石原信雄の発言 (地方行政委員会)
⚠️ コピーしたテキストを転載する際は、転載元URL(kokkai-data.com)および原典URL(kokkai.ndl.go.jp)を必ず残してください。発言内容の改変・出典削除は禁止です。
詳細は利用規約をご確認ください。
○石原政府委員 交付税特会の借入金に係る利子の負担のあり方についてどう考えるかということにつきまして、ただいま先生が引用されましたように、この特会借り入れが初めて行われましたのは昭和三十九年度でありますが、それ以降借入金の利子については国会の場でもしばしば取り上げられ、これまで今回の改正以前の段階では、特別会計という国の会計における借入金であるということでその利子は国が負担するということが行われ、またそういう考え方が政府側からも述べられてきたわけであります。
私どもも、この問題についての従来の理解の仕方といたしましては、交付税制度というものが地方行政の計画的な運営を保障するための制度である、その制度を国が運用しているわけでありますから、言うなれば国の地方行政に対する財源保障の責務といいましょうか、それを果たす上で特別会計借り入れを必要とするという事態のもとで、その利子について国が負担することがいわば国の責務を完全に果たすゆえんである、そうあるべきものである、こういう考え方で来たわけであります。

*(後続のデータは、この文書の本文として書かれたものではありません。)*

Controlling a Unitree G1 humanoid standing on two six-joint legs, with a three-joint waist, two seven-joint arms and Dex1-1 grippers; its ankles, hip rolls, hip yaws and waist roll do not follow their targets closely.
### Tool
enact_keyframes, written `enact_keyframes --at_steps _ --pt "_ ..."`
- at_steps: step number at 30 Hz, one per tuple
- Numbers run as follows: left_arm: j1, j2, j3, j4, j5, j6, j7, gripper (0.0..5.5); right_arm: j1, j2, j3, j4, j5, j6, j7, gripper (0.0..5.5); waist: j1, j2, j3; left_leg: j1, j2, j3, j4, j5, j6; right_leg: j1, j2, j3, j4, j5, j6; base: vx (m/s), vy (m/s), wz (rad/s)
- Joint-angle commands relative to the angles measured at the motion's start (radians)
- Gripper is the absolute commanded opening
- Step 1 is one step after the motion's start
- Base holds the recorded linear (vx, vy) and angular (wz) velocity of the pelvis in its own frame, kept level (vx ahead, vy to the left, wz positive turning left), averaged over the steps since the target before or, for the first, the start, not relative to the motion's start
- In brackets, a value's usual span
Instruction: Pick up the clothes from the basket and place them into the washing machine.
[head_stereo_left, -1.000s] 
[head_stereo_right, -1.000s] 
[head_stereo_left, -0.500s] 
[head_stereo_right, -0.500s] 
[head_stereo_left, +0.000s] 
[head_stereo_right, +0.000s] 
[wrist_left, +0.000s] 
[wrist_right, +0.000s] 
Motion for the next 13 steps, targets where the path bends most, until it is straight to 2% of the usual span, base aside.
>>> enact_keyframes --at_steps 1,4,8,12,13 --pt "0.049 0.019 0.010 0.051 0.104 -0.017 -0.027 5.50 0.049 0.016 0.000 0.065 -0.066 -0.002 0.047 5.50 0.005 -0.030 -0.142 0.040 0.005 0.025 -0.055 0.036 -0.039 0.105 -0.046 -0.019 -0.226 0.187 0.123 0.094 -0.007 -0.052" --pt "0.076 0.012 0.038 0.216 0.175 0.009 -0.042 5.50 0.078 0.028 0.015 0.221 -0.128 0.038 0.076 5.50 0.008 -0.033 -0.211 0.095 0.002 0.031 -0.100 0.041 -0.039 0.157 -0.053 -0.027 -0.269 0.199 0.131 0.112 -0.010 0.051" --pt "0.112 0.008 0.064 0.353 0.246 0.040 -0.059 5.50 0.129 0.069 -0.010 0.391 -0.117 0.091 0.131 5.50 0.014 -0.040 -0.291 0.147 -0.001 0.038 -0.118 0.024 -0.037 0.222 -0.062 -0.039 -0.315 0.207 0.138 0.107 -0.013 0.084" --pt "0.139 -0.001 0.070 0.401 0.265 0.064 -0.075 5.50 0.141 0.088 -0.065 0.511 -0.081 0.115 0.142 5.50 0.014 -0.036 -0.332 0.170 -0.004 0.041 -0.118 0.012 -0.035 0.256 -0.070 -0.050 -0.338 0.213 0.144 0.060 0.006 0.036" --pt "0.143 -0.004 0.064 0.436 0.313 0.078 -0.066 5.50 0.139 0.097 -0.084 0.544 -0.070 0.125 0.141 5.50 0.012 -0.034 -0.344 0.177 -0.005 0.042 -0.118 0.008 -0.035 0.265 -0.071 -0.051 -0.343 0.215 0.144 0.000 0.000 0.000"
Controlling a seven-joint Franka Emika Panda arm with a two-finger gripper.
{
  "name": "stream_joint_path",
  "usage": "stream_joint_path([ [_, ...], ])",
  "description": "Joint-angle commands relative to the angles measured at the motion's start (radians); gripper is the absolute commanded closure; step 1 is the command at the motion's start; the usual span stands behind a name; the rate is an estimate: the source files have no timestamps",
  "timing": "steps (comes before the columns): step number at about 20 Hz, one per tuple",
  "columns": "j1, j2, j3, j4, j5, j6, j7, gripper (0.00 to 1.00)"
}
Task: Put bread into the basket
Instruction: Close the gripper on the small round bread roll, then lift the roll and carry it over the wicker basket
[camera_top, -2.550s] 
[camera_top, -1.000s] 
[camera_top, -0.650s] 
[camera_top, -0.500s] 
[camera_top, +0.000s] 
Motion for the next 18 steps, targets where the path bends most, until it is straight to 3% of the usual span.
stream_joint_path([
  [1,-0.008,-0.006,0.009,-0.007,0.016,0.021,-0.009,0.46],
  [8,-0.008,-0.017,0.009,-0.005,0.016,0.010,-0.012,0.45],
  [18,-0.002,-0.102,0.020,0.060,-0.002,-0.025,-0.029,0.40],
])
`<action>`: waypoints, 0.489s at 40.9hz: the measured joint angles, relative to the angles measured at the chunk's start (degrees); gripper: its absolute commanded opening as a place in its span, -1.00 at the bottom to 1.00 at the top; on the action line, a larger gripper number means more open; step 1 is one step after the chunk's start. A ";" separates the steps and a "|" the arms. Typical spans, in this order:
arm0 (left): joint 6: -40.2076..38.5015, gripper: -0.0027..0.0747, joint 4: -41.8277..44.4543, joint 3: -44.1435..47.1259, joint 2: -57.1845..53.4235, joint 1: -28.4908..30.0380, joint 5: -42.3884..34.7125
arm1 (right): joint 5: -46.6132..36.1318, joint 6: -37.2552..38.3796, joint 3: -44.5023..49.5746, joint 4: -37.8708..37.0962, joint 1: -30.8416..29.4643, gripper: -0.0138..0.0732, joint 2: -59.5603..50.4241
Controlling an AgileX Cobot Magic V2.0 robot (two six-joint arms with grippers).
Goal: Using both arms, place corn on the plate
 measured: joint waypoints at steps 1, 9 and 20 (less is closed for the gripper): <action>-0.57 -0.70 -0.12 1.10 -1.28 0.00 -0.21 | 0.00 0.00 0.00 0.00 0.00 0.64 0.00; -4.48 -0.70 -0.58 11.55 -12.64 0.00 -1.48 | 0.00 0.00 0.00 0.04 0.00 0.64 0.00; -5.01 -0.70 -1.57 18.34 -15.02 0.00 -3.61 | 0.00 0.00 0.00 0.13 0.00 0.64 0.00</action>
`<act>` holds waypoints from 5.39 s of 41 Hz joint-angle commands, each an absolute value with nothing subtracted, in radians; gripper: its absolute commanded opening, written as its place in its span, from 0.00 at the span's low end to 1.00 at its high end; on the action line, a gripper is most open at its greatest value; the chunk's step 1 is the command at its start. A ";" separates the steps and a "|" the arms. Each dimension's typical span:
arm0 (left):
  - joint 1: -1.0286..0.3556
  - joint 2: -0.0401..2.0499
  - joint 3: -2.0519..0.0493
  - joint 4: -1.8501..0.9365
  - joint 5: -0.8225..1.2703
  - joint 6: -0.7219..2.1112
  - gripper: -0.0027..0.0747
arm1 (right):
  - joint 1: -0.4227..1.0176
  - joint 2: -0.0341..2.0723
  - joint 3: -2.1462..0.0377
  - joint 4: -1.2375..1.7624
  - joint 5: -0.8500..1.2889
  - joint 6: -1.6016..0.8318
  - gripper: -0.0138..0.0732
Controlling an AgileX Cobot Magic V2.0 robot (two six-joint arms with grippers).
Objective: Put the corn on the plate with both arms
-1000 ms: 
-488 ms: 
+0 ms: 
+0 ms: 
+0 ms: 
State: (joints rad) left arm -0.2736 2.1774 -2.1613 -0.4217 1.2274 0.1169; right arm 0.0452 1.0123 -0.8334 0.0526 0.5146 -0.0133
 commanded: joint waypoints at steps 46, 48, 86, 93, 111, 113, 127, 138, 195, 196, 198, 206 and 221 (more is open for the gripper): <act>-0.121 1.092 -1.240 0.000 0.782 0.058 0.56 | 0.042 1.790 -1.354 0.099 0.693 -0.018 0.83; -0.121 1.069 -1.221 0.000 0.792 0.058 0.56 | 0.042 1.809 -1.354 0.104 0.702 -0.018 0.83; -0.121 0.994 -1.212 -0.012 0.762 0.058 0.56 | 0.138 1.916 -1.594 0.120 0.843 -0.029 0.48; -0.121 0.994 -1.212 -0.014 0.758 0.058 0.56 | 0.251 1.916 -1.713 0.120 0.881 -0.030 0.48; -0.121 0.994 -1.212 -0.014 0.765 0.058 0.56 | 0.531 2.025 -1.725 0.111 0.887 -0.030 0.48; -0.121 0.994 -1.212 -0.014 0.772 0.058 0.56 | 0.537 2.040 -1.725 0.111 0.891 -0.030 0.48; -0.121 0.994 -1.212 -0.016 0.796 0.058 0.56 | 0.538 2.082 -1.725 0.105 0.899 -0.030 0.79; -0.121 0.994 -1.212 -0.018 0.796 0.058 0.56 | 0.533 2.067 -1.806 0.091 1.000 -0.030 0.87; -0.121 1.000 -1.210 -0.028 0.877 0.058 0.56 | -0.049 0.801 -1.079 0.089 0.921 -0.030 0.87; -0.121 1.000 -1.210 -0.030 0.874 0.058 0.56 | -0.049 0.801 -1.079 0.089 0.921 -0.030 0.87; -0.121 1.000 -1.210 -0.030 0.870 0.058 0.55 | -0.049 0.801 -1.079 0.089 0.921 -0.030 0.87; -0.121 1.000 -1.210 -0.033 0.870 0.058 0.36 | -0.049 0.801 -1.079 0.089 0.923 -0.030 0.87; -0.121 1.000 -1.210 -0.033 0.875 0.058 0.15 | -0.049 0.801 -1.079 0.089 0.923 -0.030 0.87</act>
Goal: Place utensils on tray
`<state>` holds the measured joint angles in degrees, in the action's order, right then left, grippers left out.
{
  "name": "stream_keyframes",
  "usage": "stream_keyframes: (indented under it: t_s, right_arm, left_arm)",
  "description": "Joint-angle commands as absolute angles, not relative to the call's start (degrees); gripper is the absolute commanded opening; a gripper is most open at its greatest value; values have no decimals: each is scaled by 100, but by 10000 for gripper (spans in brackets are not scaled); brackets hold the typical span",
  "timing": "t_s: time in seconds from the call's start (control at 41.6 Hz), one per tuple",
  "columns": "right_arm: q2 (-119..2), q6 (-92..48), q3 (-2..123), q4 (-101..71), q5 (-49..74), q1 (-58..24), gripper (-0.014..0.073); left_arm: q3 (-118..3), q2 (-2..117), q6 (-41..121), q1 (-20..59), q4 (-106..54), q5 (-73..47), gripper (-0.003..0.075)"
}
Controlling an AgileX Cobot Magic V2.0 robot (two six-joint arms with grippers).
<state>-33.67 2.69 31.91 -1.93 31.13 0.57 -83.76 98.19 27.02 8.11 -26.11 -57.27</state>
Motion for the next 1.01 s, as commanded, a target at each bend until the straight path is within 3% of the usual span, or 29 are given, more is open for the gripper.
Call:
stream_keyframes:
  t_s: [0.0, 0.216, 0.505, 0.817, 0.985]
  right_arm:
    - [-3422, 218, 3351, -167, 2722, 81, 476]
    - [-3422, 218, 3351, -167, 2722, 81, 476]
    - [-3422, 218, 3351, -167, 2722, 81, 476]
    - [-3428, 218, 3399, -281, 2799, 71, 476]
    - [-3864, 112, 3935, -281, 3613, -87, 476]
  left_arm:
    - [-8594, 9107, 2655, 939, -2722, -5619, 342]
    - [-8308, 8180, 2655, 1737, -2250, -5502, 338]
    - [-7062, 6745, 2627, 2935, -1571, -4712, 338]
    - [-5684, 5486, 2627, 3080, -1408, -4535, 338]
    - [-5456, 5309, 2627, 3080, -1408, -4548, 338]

しかし、五十八年度におきましては、御案内のように国の財政状況が大変な危機的な状況に陥りまして、この従来の考え方が踏襲できなくなった。それで予算編成の過程におきましては、そういう状況をも背景にいたしまして、本来交付税会計の借り入れは地方の財政運営のために行われるわけでありますから、その利子についても全額を地方の負担で、具体的には交付税特会の負担で賄うべきではないかという考え方も国庫当局から示されたわけであります。この点について種々論議があったわけでありますけれども、最終的に二分の一を特別会計で負担する、実質的に地方が負担するということに落ちついたわけであります。したがって、この点についても、私どもも従来の経緯からいたしますと大変残念だったのでありますけれども、五十八年度の国の予算を編成しなければならない、こういう状況のもとでこのような二分の一負担ということに同意をいたしたわけであります。
ただしかし、五十八年度の地方財政の運営にその部分が直接支障を及ぼすことがあってはならない、その分だけ地方への財源が実質的に減少するようなことがあってはならないということで、先ほど来いろいろ引用されておりますように、この分は、この利子負担額、具体的には三千四百四十六億円を地方の財源不足額に加算する、それだけ地方の必要財源のトータルに加えまして、それについて必要な財源手当てを行うということで、五十八年度の財政運営に支障なきを期するということでこの問題の決着を見た次第であります。
そういった意味で、従来の考え方からすれば半歩後退という御指摘もあるかもしれませんけれども、五十八年度の国、地方を通ずる財政状況の中でぎりぎりの選択としてこういった結論に落ちついたという点を御理解賜りたいと思うわけであります。